La escuela se ha convertido en un lugar empapado del ambiente empresarial, económico y mercantil. No importan las personas, sino los datos, aunque nadie se atreva a reconocerlo. Los procesos personales han quedado olvidados y se ha colocado en el centro todo tipo de índices que camuflan una realidad compleja y dolorosa: lo único que existe es algún tipo de formación, lo verdaderamente educativo apenas emerge en algunas etapas.
El fracaso se viene disfrazando con las distintas leyes para asegurar la promoción del alumnado a pesar de la formación fallida que no sólo no ha sido bien asimilada por parte de ellos, sino que tampoco ha terminado de ser bien impartida. Los criterios hablan de una educación para las competencias y, en consecuencia, de una educación para la competitividad. La solidaridad queda en una especie de nube, donde además se conservan otros tantos valores necesarios, que suena bien cuando se la nombra pero que no tiene espacio real en el proceso pues la competitividad y la solidaridad jamás han sido buenas amigas.
Nadie quiere mirar de frente el fracaso de la educación porque reconocerla conlleva reconocer el nuestro propio. Los números se han convertido en el dato importante para la escolarización, la ratio, las líneas, la oferta, las reformas, el marketing… Todo ello para asegurar la supervivencia del sistema que se concreta en cada centro, en los profesionales que dependen de su trabajo para asegurar su vida y la de sus familias y en los que el miedo y la burocracia terminan por consumir la ilusión y la pasión que necesita la verdadera educación.

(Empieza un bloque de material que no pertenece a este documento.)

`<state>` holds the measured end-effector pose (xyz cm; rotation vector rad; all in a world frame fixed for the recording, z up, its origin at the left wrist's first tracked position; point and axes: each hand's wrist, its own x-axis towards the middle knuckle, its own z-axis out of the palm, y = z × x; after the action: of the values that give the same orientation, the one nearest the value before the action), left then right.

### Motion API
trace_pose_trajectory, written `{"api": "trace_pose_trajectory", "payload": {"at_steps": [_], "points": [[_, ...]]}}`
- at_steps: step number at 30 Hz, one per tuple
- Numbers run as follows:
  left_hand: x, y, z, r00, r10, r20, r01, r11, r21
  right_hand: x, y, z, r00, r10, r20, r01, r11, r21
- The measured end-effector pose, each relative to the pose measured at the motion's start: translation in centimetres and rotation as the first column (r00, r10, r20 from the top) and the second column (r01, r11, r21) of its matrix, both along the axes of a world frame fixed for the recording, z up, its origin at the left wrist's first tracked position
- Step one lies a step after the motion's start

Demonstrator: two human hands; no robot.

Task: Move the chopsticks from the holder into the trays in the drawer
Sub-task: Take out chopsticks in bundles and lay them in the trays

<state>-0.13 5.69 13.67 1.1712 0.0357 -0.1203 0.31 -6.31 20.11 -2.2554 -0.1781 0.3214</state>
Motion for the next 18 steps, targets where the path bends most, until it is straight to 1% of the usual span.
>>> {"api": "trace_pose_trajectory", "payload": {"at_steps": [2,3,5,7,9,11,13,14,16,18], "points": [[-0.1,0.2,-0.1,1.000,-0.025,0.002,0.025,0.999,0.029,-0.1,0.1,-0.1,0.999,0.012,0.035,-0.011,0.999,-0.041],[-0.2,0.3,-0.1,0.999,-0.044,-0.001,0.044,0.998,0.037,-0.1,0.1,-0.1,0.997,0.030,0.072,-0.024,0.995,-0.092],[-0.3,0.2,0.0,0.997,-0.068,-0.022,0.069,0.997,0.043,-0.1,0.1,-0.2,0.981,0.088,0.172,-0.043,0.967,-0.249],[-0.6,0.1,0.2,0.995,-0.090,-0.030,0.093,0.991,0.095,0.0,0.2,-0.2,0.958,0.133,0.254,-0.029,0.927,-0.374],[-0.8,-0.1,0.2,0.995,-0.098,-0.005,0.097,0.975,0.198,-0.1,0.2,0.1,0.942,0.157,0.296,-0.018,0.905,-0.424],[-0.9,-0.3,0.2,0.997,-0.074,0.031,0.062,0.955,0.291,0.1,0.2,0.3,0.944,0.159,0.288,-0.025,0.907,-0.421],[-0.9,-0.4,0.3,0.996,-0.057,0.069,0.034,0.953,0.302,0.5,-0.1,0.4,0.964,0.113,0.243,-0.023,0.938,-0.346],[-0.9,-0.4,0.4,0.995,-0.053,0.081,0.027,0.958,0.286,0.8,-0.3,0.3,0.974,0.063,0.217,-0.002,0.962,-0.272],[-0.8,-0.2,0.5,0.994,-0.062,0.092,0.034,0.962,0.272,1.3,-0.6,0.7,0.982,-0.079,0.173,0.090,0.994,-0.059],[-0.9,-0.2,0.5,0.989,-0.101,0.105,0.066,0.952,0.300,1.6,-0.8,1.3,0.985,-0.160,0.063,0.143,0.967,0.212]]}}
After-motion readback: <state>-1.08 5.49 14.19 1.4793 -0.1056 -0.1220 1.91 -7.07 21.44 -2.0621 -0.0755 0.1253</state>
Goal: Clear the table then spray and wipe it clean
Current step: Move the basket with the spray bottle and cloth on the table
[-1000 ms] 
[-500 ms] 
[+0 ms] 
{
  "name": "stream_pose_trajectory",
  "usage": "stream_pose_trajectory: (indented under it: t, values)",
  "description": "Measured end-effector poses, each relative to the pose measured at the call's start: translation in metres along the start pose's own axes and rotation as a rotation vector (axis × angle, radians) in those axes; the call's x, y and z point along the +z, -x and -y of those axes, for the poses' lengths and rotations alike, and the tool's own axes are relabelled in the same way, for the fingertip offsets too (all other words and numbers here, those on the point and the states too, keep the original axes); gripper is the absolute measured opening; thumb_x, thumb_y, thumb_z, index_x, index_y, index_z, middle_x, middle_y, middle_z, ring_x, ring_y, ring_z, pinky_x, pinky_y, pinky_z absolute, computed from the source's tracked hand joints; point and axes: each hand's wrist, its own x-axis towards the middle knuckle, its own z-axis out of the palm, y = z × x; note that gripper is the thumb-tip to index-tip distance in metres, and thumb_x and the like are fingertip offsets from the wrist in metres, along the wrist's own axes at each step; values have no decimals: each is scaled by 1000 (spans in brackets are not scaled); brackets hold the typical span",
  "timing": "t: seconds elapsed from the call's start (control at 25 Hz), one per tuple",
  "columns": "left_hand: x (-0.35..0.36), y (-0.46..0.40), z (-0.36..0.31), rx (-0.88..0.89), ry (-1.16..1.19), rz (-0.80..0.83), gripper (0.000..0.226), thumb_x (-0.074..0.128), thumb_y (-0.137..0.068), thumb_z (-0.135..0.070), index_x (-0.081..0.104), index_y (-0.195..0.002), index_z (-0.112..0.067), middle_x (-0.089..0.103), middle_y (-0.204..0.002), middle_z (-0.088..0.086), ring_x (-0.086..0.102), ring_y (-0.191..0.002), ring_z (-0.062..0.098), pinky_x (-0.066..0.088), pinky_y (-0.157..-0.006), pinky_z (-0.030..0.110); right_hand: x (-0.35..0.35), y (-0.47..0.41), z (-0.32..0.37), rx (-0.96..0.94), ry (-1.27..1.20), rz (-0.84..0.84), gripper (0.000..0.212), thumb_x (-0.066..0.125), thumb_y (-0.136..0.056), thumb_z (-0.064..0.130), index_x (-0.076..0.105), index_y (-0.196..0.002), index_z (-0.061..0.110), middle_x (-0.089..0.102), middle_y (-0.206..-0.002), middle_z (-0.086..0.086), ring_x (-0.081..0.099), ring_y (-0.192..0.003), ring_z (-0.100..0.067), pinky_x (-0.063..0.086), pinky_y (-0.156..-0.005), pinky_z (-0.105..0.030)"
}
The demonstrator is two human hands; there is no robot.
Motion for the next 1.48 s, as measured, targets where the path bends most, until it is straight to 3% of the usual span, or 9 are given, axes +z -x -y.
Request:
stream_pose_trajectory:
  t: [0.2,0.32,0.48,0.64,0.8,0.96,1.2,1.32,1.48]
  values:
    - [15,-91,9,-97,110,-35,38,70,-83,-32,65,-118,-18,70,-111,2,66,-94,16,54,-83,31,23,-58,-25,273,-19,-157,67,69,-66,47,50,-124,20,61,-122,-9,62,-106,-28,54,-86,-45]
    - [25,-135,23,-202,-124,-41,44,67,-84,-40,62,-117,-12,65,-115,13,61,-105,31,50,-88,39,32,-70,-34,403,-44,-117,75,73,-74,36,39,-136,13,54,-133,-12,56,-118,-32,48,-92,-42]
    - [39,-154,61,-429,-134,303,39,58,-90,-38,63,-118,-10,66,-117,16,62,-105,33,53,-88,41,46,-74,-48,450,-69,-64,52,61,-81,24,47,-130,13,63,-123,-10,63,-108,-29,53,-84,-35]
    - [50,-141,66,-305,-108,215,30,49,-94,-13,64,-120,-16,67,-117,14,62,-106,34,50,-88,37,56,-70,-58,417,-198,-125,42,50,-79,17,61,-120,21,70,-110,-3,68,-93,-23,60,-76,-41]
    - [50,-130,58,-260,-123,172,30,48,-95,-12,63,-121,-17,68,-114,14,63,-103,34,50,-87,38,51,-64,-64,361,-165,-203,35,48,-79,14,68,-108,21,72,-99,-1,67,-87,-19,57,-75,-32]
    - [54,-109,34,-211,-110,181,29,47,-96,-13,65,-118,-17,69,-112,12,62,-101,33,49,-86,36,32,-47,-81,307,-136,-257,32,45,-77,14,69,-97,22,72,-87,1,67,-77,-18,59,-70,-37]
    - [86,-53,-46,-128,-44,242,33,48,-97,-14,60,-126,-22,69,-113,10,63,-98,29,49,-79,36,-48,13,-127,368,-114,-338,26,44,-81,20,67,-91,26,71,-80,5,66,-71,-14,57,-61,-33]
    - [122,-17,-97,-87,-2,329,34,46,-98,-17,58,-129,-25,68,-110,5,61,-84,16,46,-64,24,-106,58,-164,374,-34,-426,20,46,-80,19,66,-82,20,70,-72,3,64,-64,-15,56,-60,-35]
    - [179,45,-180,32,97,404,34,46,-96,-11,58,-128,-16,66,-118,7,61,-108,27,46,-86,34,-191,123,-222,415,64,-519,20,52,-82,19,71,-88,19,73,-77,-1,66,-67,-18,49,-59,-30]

Los docentes nos hemos convertido en gestores. Rellenamos infinidad de documentación inerte que no sirve más que para restar tiempo a lo verdaderamente importante: los educandos. Más papeles que parecen ser baluarte de una supuesta calidad que nada tiene que ver con lo concreto, con el día a día del centro escolar donde la cordura sólo irrumpe en las relaciones personales concretas entre los implicados.
La solución no la he encontrado aún, pero deseo pensar que la mera reflexión puede formar parte de ella. A pesar del sistema, que ha logrado adulterar la educación, podemos seguir encontrando personas que son estímulo y ejemplo. Su praxis sencillamente educa. Tal vez ahí, en lo sencillo y discreto, pueda obrarse, por ósmosis, el milagro.